### HOW TO COMPLETE THIS TASK
State the number of lines in the records that contain "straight", with no other words.

[Records excerpted from a collection]
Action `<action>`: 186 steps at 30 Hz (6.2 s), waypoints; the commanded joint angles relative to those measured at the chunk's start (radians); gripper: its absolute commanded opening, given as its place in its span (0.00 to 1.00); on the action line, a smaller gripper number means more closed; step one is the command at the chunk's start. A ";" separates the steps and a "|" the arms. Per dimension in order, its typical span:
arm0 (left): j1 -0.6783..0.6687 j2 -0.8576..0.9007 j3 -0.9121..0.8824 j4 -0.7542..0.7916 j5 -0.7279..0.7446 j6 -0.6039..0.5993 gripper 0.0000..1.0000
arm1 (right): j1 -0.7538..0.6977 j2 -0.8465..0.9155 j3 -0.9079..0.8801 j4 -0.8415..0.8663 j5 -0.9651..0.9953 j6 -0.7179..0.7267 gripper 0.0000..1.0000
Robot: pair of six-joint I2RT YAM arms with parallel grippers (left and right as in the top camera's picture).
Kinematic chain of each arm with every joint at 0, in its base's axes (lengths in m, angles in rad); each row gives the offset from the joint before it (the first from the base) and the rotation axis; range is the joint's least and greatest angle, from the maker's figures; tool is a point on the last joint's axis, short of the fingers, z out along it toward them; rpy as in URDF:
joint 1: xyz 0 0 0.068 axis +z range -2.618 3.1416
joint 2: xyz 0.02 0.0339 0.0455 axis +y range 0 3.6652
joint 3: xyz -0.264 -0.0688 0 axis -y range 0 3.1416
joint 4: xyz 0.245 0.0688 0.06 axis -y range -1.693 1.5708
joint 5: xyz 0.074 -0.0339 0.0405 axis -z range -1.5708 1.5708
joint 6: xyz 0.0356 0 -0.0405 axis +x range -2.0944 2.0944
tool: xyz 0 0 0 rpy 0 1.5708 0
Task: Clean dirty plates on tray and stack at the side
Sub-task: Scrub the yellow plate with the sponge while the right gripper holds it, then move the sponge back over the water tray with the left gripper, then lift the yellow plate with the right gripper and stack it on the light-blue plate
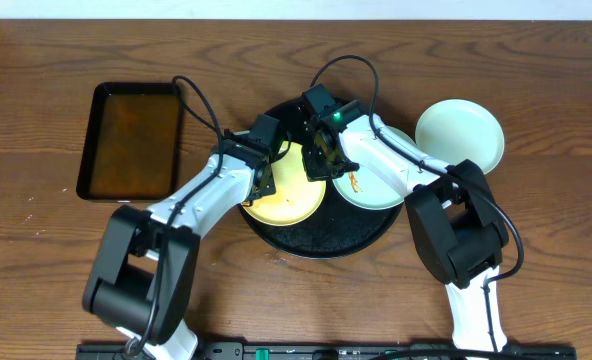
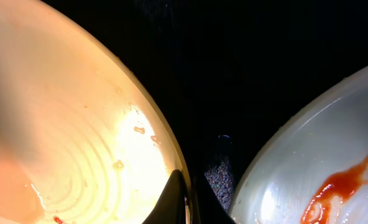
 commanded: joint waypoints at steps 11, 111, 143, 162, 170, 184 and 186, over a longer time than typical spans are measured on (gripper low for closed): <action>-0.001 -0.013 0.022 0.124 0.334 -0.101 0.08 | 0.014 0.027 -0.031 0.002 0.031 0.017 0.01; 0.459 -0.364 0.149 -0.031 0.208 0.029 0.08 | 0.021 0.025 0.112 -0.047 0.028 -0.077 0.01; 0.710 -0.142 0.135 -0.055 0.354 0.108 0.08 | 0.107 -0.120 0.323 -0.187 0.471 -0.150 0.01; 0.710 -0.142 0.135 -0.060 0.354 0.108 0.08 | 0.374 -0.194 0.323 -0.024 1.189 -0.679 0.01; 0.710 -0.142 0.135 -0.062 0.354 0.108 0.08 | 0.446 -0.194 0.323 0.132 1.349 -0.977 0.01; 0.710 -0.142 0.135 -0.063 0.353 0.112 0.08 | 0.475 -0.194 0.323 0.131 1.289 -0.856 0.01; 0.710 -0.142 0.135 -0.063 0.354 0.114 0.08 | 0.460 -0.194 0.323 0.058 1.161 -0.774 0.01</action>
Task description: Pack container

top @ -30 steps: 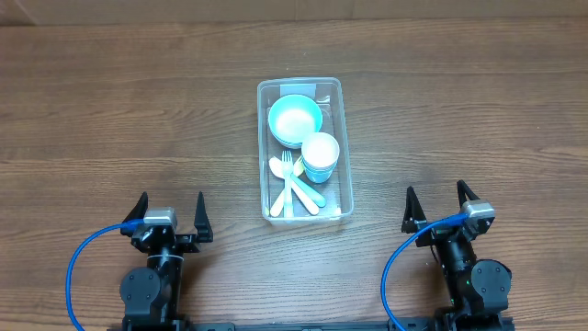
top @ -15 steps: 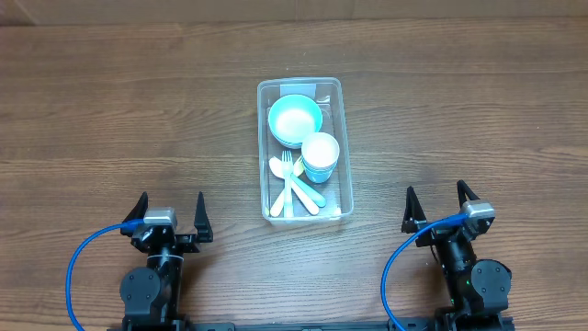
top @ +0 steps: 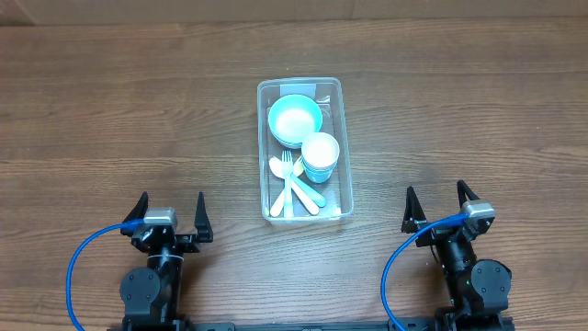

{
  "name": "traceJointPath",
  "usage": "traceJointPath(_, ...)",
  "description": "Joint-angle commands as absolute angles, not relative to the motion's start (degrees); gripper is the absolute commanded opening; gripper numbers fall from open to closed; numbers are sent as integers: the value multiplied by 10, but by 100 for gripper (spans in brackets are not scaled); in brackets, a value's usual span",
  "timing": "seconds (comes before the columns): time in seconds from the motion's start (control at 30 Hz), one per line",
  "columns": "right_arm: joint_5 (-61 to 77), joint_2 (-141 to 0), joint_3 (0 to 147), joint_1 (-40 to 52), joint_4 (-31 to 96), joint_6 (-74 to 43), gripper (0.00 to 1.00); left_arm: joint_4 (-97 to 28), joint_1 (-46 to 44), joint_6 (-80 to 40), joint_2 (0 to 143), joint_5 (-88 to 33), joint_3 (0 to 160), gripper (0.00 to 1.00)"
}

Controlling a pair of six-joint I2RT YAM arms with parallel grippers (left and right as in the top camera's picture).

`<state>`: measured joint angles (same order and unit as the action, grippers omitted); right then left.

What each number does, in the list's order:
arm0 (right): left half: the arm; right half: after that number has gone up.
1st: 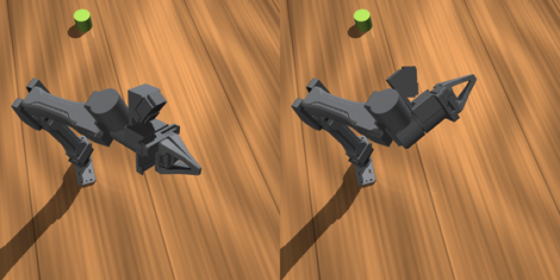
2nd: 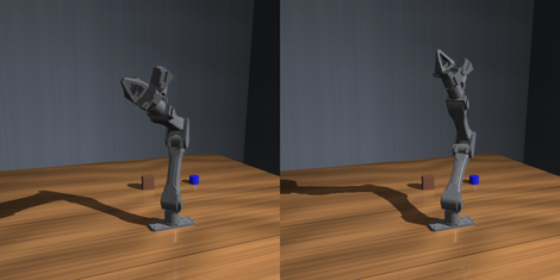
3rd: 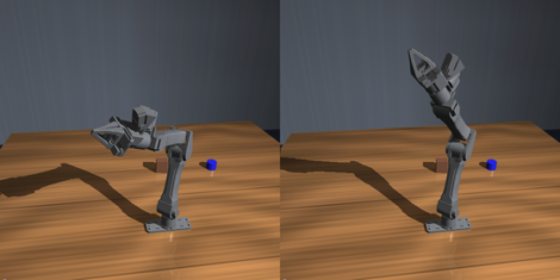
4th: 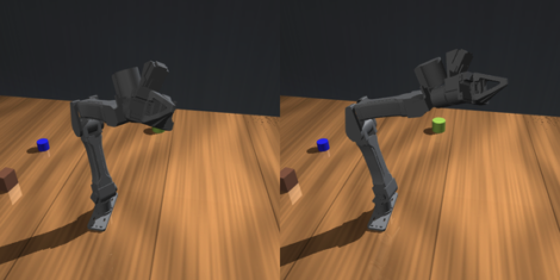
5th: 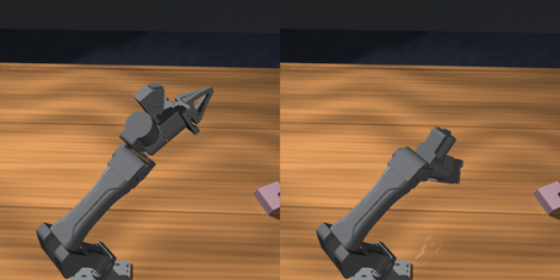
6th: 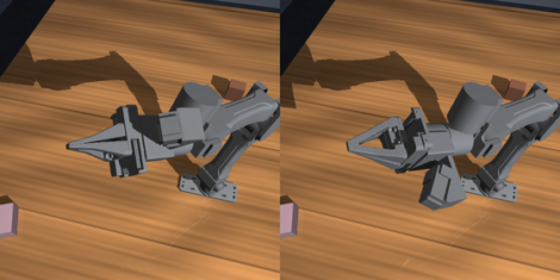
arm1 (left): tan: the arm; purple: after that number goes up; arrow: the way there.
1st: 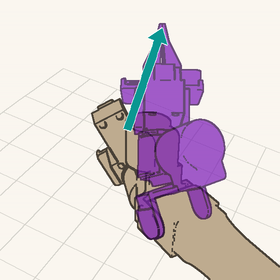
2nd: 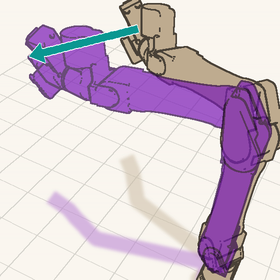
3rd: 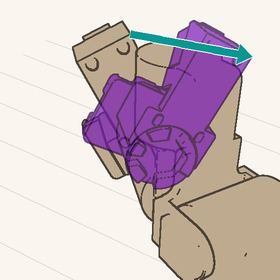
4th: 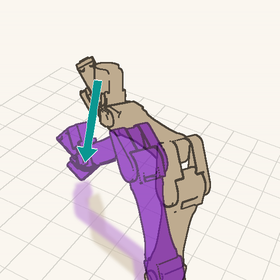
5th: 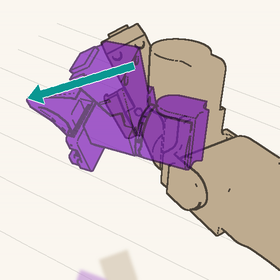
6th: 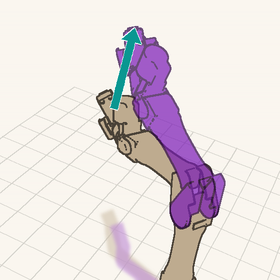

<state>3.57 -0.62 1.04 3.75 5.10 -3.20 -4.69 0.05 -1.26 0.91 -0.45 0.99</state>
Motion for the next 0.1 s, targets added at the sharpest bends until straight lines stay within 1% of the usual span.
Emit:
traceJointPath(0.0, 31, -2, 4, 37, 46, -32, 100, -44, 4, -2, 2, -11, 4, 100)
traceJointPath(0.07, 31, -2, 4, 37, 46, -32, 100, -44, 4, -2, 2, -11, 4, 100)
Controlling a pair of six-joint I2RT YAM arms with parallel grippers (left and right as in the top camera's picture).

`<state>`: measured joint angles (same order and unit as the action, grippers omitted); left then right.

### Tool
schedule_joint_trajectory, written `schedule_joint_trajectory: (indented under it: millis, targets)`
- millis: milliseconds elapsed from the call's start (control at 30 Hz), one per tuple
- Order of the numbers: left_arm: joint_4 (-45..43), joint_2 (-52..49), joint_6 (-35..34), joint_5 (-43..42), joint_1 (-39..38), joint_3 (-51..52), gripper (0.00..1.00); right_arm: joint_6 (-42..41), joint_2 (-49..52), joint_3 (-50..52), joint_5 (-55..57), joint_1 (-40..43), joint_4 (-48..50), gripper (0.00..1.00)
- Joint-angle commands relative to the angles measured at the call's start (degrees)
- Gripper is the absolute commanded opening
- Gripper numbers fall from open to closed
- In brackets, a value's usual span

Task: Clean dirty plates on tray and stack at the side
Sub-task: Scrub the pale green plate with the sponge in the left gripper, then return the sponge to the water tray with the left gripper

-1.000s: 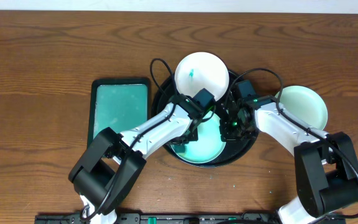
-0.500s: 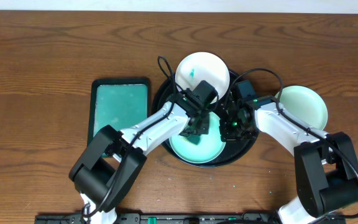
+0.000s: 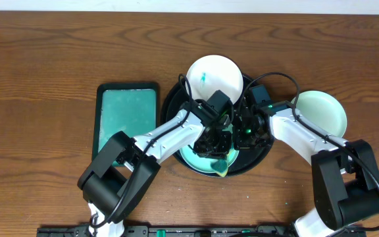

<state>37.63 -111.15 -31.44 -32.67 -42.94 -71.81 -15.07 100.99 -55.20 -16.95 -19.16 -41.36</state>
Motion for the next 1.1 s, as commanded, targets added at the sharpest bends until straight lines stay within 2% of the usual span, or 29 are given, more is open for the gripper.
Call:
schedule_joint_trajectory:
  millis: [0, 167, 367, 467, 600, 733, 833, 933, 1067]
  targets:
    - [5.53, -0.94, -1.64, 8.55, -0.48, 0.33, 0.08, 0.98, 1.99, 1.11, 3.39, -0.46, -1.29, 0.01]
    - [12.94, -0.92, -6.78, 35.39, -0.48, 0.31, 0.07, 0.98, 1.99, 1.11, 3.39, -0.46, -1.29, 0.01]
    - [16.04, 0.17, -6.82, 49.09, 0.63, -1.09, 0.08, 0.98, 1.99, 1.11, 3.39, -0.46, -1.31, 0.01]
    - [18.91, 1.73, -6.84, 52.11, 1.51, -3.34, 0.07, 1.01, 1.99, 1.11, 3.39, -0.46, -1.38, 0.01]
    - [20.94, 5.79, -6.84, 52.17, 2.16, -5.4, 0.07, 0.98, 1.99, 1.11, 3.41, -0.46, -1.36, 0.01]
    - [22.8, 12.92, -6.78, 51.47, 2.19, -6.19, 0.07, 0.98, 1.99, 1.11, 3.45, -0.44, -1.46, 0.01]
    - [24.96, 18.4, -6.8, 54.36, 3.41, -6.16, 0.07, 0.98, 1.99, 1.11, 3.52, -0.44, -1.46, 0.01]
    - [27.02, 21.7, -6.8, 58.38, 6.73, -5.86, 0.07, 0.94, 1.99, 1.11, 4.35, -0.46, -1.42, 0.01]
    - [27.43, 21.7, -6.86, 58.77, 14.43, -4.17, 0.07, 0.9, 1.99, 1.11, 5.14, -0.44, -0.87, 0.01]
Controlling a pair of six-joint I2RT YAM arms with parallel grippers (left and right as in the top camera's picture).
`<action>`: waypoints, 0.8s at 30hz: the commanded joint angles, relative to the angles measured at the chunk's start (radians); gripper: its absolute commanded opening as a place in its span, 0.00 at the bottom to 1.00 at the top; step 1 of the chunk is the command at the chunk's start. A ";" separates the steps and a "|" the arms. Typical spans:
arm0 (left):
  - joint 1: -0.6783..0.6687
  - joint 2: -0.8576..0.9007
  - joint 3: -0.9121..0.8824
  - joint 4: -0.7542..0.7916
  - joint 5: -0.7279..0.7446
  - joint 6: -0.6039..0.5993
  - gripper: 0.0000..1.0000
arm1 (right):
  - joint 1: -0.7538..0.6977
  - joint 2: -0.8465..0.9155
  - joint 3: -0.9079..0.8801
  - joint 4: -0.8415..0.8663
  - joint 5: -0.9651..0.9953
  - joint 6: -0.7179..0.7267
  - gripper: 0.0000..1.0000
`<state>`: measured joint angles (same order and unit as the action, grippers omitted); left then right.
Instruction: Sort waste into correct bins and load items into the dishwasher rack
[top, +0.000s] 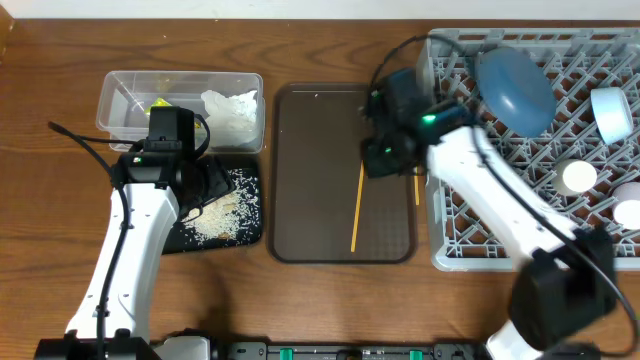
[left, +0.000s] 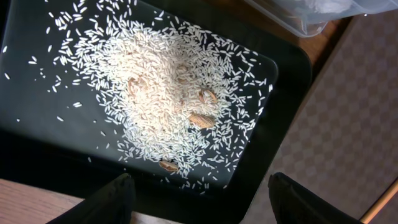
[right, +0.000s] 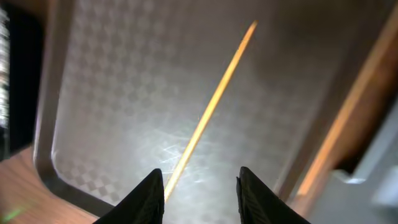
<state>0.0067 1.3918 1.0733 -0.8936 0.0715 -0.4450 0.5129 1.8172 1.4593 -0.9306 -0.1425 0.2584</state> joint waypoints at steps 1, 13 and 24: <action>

### RESULT FOR THIS TASK
2